1

Problem Statement

Below is a toy example that is close to what I am trying to do.

@given(
    idx_start=integers(min_value=0, max_value=100000),
    idx_window=integers(min_value=0, max_value=100000),
)
def test_calc_max(conftest_df, idx_start, idx_window):
    row_idxs = conftest_df.index[idx_start : (idx_start + idx_window)]
    assert calc_max(conftest_df.loc[row_idxs, "my_column"]) >= 0

conftest_df is a Dataframe that I am making available in my conftest.py fixture file, which represents a portion of real data that I am using for my package.

This dataframe has very few NaN values in it. I want to use hypothesis because, well, it's awesome and I strongly believe it is the right way to do things.

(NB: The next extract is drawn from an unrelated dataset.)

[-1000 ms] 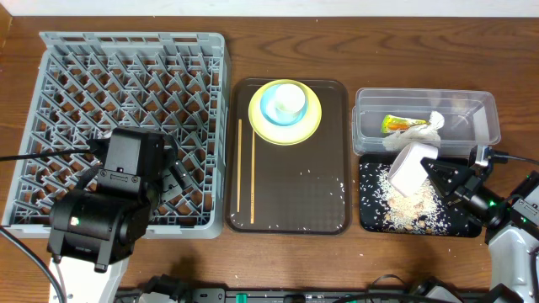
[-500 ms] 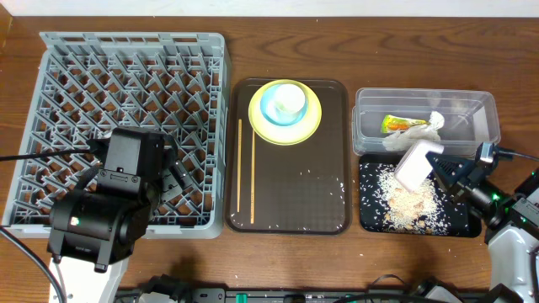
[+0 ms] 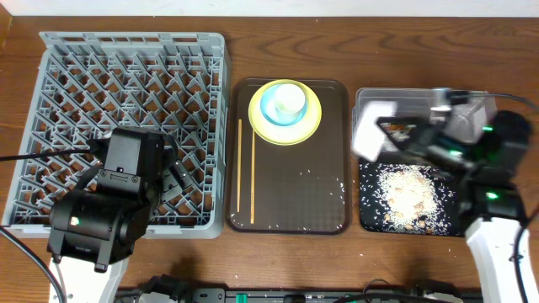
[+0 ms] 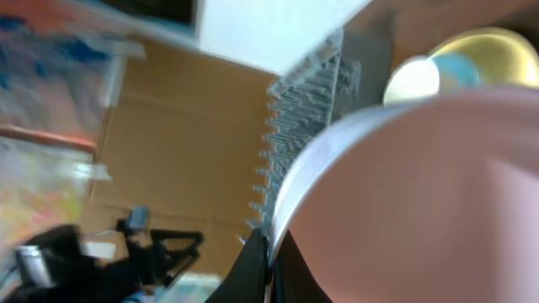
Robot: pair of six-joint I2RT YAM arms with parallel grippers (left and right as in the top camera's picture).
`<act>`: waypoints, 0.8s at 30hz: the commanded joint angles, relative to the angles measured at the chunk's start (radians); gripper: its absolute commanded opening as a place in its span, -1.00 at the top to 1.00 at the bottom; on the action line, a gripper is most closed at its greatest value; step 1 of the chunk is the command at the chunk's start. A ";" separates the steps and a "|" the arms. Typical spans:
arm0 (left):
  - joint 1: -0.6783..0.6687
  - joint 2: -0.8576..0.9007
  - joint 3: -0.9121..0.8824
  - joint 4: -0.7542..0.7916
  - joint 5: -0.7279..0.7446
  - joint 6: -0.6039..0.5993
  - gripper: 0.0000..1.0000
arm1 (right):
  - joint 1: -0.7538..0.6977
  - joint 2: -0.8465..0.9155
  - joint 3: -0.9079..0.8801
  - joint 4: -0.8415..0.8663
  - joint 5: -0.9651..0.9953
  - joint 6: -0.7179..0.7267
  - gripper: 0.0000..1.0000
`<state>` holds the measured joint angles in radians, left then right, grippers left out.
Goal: Sort waste into correct bins and load items into the dishwasher
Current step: 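Carry the empty white bowl left and set it on the brown tray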
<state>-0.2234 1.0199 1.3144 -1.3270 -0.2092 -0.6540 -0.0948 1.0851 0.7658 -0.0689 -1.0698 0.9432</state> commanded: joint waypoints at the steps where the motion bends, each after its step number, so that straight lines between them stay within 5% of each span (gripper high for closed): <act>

But I also want to make sure that the methods and functions under test work for NaN's. I don't really want to just say NaNs, something else might come up in the future (say, a number that uses a comma instead of a period to represent a decimal).


Ideal Solution via hypothesis

I would rather be able to do something like this:

@given(
    idx_start=integers(min_value=0, max_value=100000, includes=[5, 4000, 80000]),
    idx_window=integers(min_value=0, max_value=100000, includes=[20]),
)
.
.
.

And have a way to ensure that certain values are considered via the includes argument.

I know that hypothesis keeps track of failing values, but it does not seem to guarantee their use, from my experience.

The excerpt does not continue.